Do you think it is beneficial or harmful to tell them what you have seen?

Lets hear some thoughts on this!
 
No.

I did a few times at first because she wanted to show she cared about what was bothering me.

It usually ended up disturbing her so badly I had to put off coping myself to take care of her.

All I share now are successes and funny stories.
 
We're both in EMS, and freely share, although it's more the interpersonal junk that bothers us, and less the calls.
 
I don't have a girl... thanks for reminding me (and JT... and usually lights, but NOOO)


I tell my parents and siblings from time to time if they ask, but they don't really have the right mentality for most of it.
 
We're both in EMS, and freely share, although it's more the interpersonal junk that bothers us, and less the calls.

I think dating someone who is also a health care professional definitely makes it easier to share. Although, its nice to have a separation sometimes too and leave work at work.
 
I think dating someone who is also a health care professional definitely makes it easier to share. Although, its nice to have a separation sometimes too and leave work at work.

We've been married for over a decade. I honestly haven't experienced any other way.
 
I'll share funny stories, such as the shim that cut herself while inserting a bottle (that part wasn't funny, but other parts of that call were), the time I had the guy that got his fist stuck up his rectum, or maybe something positive like deliveries that went well. She wouldn't know what to make of a peds arrest call, a "cool" trauma, an ugly arrest, etc.
 
I think dating someone who is also a health care professional definitely makes it easier to share. Although, its nice to have a separation sometimes too and leave work at work.

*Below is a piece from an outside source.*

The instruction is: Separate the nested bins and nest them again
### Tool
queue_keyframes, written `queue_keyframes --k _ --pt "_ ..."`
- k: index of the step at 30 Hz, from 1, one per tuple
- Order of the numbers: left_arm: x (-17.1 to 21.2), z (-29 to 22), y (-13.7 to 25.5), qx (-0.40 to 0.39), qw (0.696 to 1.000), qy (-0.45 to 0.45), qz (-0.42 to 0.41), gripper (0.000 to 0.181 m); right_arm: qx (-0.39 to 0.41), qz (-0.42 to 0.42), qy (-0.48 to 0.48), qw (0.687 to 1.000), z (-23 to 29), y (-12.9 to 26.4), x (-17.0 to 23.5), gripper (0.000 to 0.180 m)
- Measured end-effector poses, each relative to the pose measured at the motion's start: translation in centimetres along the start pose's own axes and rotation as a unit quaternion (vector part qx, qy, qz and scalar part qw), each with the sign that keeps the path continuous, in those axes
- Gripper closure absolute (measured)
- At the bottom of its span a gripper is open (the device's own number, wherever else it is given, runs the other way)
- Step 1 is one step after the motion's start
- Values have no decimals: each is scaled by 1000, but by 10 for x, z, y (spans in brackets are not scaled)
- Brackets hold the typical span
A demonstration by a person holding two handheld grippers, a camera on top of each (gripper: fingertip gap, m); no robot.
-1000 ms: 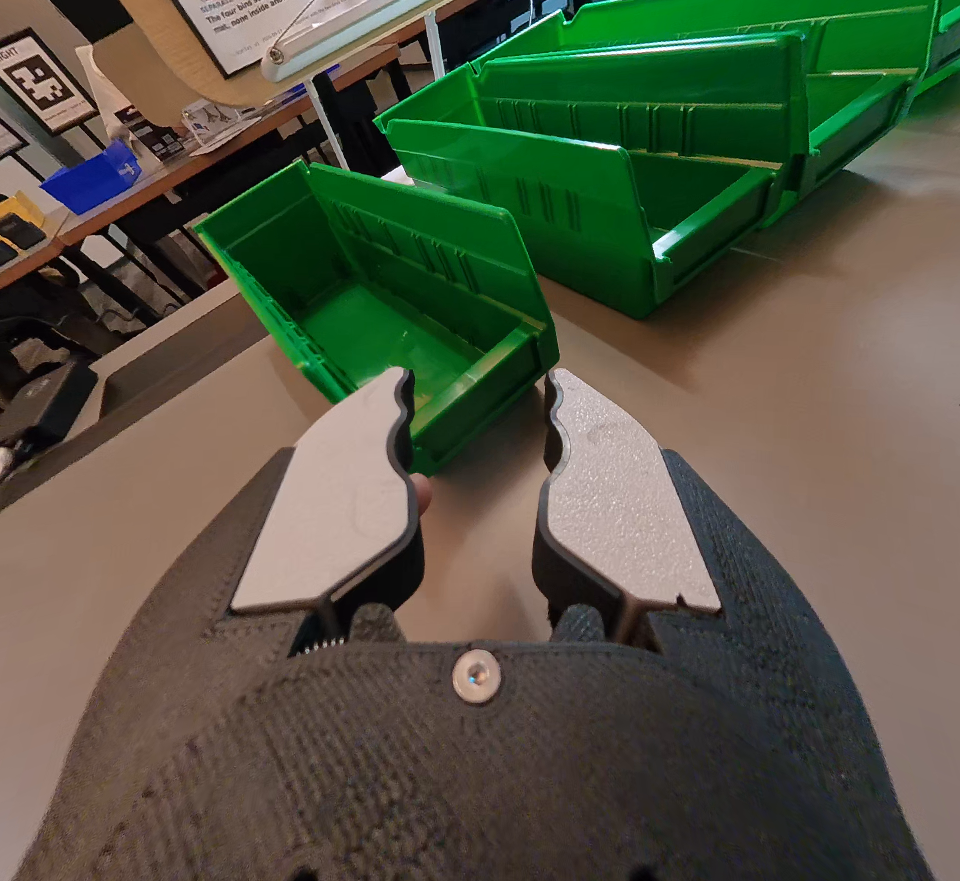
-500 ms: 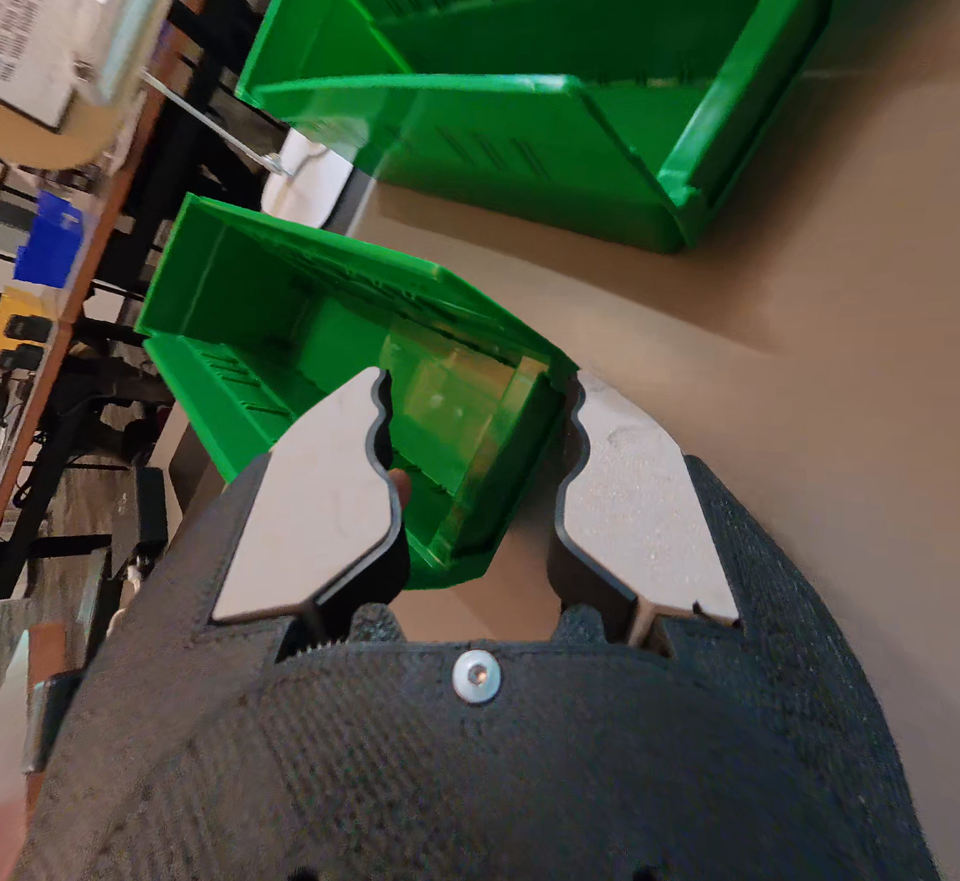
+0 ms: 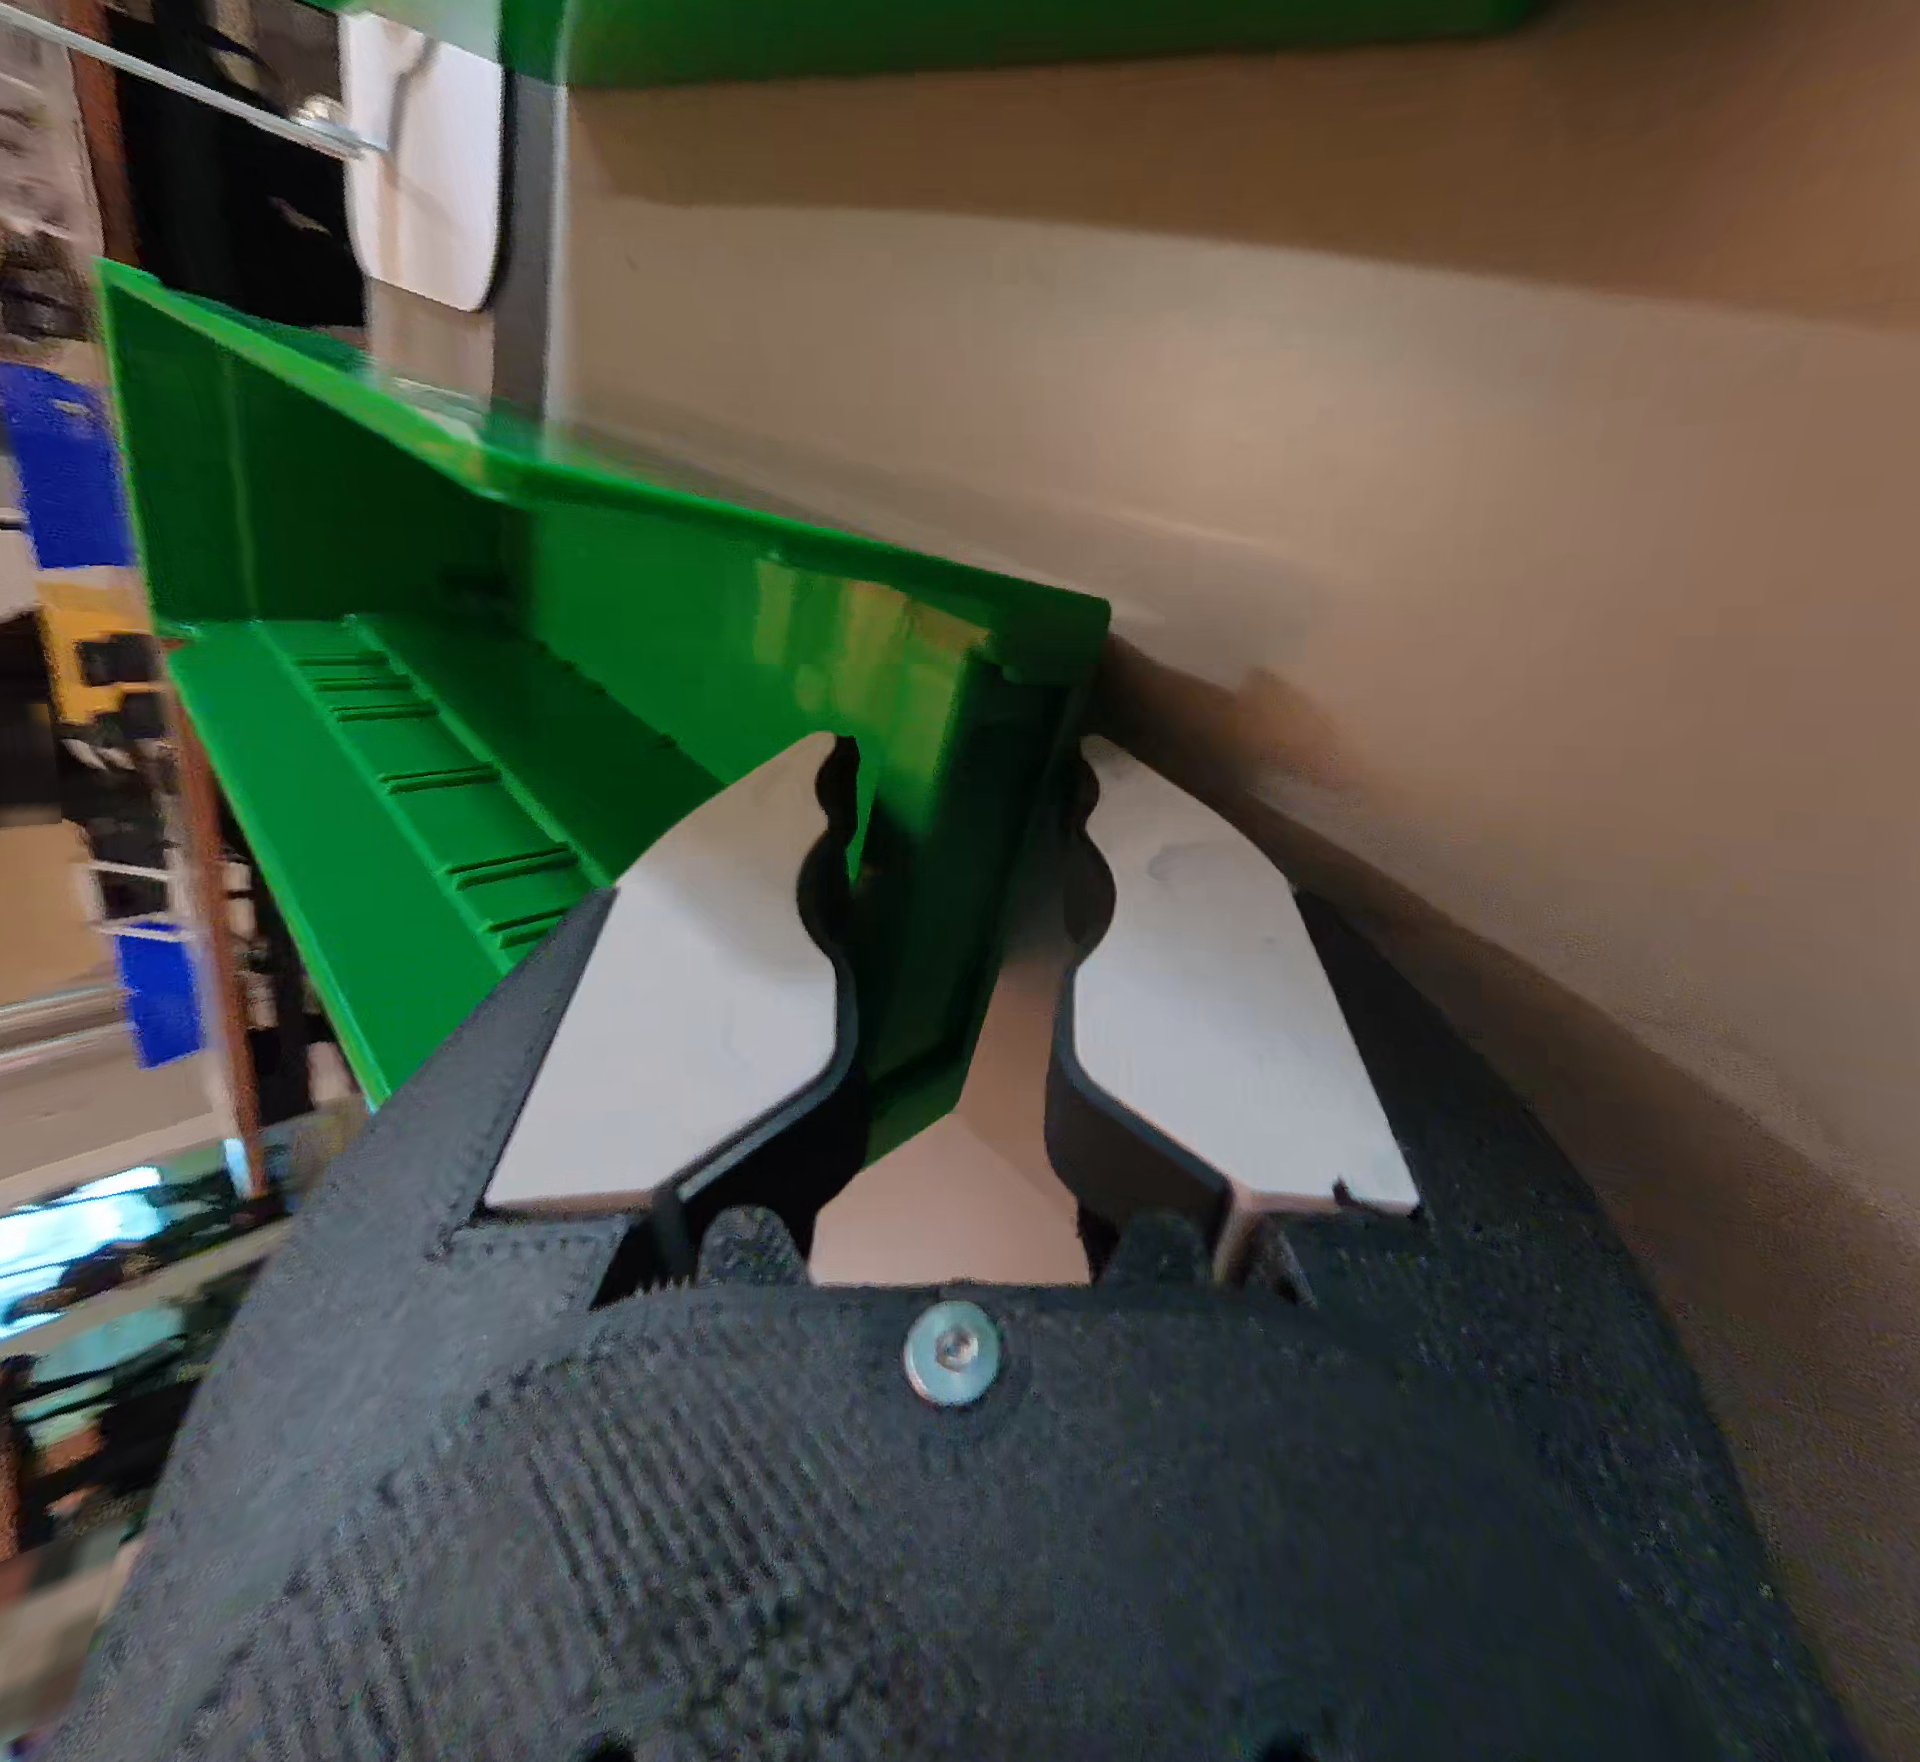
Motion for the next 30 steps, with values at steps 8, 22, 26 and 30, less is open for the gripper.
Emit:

You're right about that. I was feeling a little down after a nasty job. We were called to pronounce a one year old. As the mother described it, the baby daddy had been growing increasingly annoyed by the baby crying, needing to eat, and that the mother wasn't giving him enough "attention." It was described that he took the baby by the ankles, and repeatedly swung her against the wall. I'm not going to decribe what I saw when I entered the room. Anyway, I needed to talk about it, especially since my little one was around the same age. My wife just said that she didn't want to hear about it. Understandable that the lay person would not want that mental picture. I had a strange job where around the corner from a hotel, we found a naked, deceased man wrapped in carpet, inside of a shopping cart, middle of summer, tons of flies and such. What made it bizarre was that he had to have been dead for a few days, and the cart was in plain view of the apartments across the street. Someone in EMS would be interested talking about how that was a poor attempt at hiding the body, and why no one reported it, until a hotel worker found the cart. A lay person either wouldn't want the picture of a bloated body, sloughing skin and bugs, or they wouldn't feel comfortable discussing possible reasons for that situation.
 
What was the dispatch for that lol?

Injury minor. There was no description over the air. Ususally they would say "46 Young for the diff breather," or something. Ususally rape calls are silent, and so was this. The text on the CAD (it was like six or seven years ago) said "XX y/o male, unable to remove fist from his rectum, quite simple.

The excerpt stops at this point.